Problem details
From the line with "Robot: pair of" through the line with "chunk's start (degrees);", repeat the entries verbatim, both end lines included, and add nothing.

Data extract
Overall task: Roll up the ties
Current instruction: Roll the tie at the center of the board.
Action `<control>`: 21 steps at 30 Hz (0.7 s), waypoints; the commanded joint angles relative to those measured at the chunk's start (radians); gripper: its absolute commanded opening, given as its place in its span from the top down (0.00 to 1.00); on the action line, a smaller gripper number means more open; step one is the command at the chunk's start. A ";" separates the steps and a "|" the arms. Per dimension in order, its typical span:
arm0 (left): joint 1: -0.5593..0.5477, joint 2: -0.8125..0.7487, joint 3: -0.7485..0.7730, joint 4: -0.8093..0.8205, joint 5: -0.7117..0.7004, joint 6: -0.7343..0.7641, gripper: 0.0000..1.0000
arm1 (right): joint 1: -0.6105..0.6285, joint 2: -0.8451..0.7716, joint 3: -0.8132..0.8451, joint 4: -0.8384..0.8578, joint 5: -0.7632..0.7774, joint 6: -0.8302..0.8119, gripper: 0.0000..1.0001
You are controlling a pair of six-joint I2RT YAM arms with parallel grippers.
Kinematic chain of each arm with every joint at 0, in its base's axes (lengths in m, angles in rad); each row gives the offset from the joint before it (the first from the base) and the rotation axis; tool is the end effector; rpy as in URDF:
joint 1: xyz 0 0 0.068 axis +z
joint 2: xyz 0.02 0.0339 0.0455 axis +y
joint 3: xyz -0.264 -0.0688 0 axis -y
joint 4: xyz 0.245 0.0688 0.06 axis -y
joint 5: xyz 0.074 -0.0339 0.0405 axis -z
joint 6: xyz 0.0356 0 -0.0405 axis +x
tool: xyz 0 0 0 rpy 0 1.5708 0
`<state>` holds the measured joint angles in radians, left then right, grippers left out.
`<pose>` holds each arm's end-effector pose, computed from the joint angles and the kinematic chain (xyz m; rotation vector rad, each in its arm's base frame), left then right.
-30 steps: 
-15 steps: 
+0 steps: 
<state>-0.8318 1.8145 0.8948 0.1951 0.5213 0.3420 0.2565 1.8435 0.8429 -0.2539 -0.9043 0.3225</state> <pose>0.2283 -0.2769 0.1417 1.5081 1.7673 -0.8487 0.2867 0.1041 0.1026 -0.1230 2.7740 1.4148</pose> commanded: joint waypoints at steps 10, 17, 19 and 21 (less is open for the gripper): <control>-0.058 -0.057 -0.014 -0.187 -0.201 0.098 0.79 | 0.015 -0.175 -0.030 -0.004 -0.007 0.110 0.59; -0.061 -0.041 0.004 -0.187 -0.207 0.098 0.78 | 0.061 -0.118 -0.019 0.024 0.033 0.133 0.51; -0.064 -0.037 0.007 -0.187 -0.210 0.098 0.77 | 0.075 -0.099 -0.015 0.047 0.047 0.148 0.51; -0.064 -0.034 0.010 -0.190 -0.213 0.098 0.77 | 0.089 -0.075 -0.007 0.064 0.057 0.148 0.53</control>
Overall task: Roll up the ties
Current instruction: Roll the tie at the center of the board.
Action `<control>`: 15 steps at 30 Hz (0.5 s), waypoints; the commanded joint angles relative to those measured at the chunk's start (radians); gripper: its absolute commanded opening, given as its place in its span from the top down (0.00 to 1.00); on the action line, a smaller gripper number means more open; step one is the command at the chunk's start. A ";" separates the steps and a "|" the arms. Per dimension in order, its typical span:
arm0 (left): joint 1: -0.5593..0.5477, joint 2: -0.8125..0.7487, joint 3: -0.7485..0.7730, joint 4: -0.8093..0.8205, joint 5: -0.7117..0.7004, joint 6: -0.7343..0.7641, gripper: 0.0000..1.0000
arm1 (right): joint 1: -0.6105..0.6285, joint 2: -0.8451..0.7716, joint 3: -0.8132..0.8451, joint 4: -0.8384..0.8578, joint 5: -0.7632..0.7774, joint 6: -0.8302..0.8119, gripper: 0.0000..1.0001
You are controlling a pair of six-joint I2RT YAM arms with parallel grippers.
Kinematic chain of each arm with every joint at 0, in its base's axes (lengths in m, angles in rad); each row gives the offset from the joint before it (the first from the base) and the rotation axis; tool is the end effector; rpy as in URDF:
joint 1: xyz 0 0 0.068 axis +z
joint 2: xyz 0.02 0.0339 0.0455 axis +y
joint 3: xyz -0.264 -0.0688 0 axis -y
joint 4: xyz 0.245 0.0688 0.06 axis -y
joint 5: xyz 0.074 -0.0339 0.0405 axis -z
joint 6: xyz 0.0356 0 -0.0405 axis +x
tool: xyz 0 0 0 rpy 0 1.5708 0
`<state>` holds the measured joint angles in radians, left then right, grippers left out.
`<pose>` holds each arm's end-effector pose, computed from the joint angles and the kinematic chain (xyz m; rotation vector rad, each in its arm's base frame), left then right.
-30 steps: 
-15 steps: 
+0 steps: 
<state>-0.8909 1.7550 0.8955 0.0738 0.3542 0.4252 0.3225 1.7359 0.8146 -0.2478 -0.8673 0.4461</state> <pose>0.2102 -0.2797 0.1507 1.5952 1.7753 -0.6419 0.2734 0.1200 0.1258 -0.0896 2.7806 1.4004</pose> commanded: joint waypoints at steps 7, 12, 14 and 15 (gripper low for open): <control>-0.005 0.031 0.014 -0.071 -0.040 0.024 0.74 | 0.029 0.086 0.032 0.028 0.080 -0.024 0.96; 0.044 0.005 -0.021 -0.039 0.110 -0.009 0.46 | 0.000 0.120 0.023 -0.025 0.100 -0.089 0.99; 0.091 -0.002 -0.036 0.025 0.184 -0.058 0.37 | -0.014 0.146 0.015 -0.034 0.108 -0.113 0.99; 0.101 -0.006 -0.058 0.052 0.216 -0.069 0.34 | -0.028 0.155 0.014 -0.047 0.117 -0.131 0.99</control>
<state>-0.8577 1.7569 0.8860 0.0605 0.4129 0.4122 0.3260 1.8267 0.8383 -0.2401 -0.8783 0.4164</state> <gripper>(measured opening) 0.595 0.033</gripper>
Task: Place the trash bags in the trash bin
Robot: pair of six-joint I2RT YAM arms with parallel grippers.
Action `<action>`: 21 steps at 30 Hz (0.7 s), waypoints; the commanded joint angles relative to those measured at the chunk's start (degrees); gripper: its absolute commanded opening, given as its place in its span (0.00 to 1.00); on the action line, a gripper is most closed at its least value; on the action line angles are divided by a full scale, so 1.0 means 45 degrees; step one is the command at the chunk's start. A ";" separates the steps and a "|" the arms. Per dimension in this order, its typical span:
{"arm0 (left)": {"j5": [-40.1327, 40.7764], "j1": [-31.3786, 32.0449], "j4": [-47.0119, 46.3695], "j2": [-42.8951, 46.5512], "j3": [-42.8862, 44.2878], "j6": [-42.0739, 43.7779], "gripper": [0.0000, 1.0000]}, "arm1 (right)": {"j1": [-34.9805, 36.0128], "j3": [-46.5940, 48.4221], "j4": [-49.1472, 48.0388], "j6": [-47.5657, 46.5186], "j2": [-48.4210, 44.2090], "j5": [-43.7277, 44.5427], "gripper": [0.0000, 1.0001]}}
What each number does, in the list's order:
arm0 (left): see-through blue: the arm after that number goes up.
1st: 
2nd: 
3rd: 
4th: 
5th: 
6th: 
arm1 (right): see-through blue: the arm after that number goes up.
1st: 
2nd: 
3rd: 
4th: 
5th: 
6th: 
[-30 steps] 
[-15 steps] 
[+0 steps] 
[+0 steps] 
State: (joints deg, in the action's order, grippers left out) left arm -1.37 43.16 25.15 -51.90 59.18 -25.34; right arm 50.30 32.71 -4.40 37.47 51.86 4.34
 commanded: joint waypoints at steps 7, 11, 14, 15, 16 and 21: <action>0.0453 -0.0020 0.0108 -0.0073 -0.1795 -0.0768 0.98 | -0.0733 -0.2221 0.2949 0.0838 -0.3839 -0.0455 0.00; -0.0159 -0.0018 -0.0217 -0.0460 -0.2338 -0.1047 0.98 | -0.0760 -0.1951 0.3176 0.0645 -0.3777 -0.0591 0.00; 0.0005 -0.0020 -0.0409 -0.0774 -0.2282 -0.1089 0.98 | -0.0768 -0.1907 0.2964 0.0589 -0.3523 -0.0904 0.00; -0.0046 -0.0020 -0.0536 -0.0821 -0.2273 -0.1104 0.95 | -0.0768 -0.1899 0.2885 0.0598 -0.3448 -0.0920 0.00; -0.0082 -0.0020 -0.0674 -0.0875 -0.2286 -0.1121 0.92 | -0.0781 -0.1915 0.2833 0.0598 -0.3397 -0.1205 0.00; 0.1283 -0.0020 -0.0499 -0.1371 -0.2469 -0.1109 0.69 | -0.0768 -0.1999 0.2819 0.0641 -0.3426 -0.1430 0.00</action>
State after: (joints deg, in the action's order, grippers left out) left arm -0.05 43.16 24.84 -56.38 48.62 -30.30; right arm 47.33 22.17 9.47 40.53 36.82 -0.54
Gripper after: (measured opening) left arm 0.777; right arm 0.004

Solution for this exercise
Robot: pair of six-joint I2RT YAM arms with parallel grippers.
Action `<action>`: 21 steps at 30 Hz (0.7 s), waypoints; the commanded joint angles relative to those measured at the chunk's start (degrees); gripper: its absolute commanded opening, given as its place in its span (0.00 to 1.00); on the action line, a gripper is most closed at its least value; on the action line angles are divided by a full scale, so 1.0 means 45 degrees; step one is the command at the chunk's start. A ";" separates the steps and a "|" the arms. Per dimension in this order, its typical span:

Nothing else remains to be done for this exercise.